The reason will be displayed to describe this comment to others. Learn more.

Yeah, sure. I don't think we need to hurry with this.

Copy link
Member

Choose a reason for hiding this comment

The reason will be displayed to describe this comment to others. Learn more.

@marquiz @mikebrow @chrishenzie In principle there is one way how we could get this partially in already now, to avoid having to keep rebasing this with a guaranteed conflict whenever we add something to LinuxContainer or LinuxContainerAdjustment.

It would be to split this up to 2 stacked PRs:

  • PR#1: The bulk of this PR, without the OCI Spec bump + a single change to Generator.Adjust(): return an error if adjust.GetLinux().GetRdt() != nil
  • draft PR#2: All the commits in PR#1 + the OCI Spec bump (eventually to a tagged version) + a Generator.Adjust() updated to do RDT adjustment if requested

Then we could merge #PR1 (and rebase PR#2 when that happens), and keep the OCI Spec-dependent bits pending until the necessary bits get tagged. We could apply the same to #157 and #166...

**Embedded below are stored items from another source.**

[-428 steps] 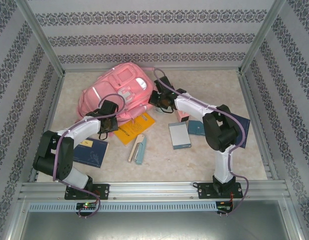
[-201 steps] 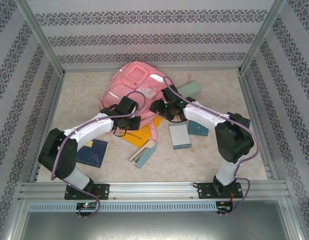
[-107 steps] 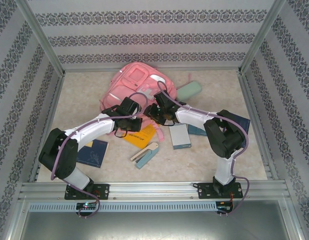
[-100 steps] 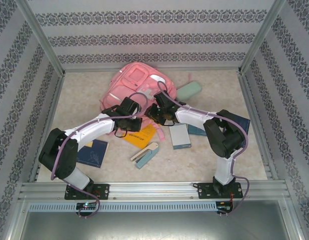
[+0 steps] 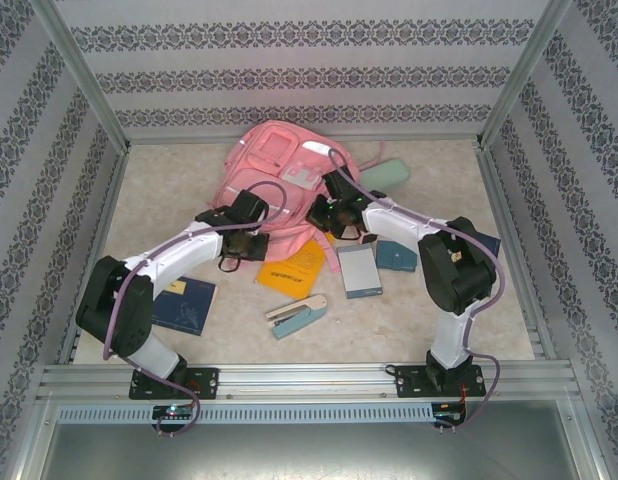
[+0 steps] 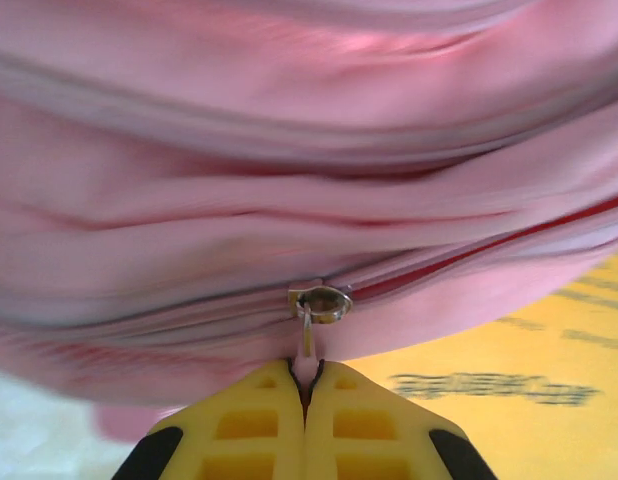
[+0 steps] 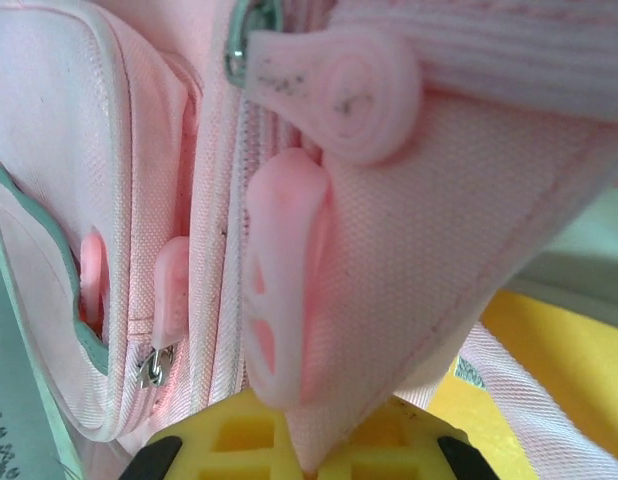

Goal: Pack the student bag
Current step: Unzip the student bag at the top-center of the table.

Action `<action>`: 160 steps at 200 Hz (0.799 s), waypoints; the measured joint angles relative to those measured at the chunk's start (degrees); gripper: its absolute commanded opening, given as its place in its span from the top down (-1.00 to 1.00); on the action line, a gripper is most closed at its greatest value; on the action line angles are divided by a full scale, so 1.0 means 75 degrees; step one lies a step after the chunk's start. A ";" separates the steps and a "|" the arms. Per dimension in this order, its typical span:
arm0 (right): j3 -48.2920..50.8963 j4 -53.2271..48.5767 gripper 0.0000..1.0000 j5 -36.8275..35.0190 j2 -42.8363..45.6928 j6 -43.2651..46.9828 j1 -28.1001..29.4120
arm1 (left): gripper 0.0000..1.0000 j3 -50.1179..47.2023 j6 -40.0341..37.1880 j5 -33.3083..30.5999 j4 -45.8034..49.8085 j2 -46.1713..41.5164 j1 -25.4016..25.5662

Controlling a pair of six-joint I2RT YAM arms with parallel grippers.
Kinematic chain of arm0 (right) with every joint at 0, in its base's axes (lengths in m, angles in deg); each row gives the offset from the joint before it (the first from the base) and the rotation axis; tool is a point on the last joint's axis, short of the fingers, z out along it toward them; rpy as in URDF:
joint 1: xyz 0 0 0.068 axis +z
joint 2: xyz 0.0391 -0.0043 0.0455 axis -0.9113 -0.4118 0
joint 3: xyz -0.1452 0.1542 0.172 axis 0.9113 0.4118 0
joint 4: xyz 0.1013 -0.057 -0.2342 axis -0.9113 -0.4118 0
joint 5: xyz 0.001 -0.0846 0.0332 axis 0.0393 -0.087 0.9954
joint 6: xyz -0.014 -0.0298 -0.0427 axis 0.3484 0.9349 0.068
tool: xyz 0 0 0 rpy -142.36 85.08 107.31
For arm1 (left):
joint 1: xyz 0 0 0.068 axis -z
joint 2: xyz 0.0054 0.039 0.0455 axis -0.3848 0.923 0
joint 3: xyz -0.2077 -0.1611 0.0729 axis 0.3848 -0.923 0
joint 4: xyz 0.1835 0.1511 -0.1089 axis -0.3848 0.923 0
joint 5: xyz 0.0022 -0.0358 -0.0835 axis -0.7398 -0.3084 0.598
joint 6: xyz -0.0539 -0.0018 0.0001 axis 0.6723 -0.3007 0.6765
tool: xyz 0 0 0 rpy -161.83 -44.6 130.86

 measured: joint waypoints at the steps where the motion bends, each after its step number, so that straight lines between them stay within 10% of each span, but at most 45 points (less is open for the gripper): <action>1: 0.0000 -0.0017 1.00 0.0000 0.0012 0.0026 -0.0023 | 1.00 0.0012 0.0000 -0.0017 0.0029 0.0003 -0.0029; 105: -0.1818 -0.1425 1.00 0.0606 -0.0306 0.1405 -0.1405 | 1.00 0.0982 -0.0527 0.0536 0.0481 0.0402 -0.1326; 138: -0.2486 -0.1807 0.16 0.0224 -0.0752 0.1766 -0.1737 | 1.00 0.0985 -0.0522 0.0930 0.0396 0.0286 -0.0705; 160: -0.2480 -0.1789 0.00 -0.0251 -0.0723 0.1929 -0.1906 | 1.00 0.0979 -0.0312 0.1119 0.0323 0.0268 -0.0105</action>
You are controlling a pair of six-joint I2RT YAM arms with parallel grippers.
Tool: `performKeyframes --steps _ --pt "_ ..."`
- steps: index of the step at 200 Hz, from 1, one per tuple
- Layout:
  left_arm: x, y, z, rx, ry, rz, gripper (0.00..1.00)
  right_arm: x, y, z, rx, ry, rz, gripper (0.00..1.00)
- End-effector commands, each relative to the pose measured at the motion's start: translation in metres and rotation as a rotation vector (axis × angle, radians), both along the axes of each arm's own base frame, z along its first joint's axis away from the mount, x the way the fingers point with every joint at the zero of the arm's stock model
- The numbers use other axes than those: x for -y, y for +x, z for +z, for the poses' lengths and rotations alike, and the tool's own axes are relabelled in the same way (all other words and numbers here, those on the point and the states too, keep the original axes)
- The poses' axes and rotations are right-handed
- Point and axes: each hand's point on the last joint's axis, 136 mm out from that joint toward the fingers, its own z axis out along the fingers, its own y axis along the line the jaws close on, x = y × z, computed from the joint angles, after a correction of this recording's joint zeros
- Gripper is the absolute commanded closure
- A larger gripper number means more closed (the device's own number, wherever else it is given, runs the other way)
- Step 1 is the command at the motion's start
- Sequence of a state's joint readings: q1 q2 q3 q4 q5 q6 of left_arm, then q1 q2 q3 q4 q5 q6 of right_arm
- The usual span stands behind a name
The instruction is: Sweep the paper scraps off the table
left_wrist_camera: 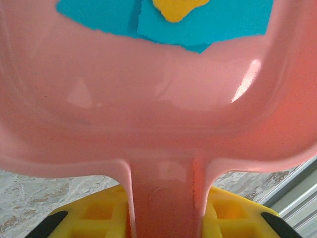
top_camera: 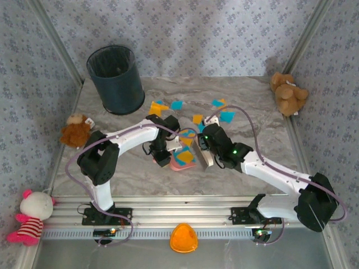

Maybe not worth the effort though, and we can just mark this a draft until we get a tagged OCI Spec.

@klihub
Copy link
Member

klihub commented Aug 26, 2025

nit: typo in the body of commit message for 'api: add rdt': repeated 'the' in "... the the IntelRdt message is sepate from LinuxResources. This is to ..."

a.Linux.Resources.Unified = make(map[string]string)
}
}
func (a *ContainerAdjustment) initLinuxRdt() {
Copy link
Member

Choose a reason for hiding this comment

The reason will be displayed to describe this comment to others. Learn more.

Just a note: #118 has a bunch of queued similar changes, updating the result-handling code so that there is no need to always a priory create a fully constructed but empty adjustment. It would be nice to get that finally in, so I'll rebase it that on the latest main/HEAD then update with any missing init*() bits necessary.

Copy link
Contributor Author

Choose a reason for hiding this comment

The reason will be displayed to describe this comment to others. Learn more.

👍 I'll review when that's updated. And then rebase when that's merged

@klihub
Copy link
Member

klihub commented Aug 26, 2025

@marquiz @mikebrow @chrishenzie This overall LGTM. My biggest question is the timeline for tagging a new opencontainers/runtime-spec so that bits we rely on here become available via a tagged release.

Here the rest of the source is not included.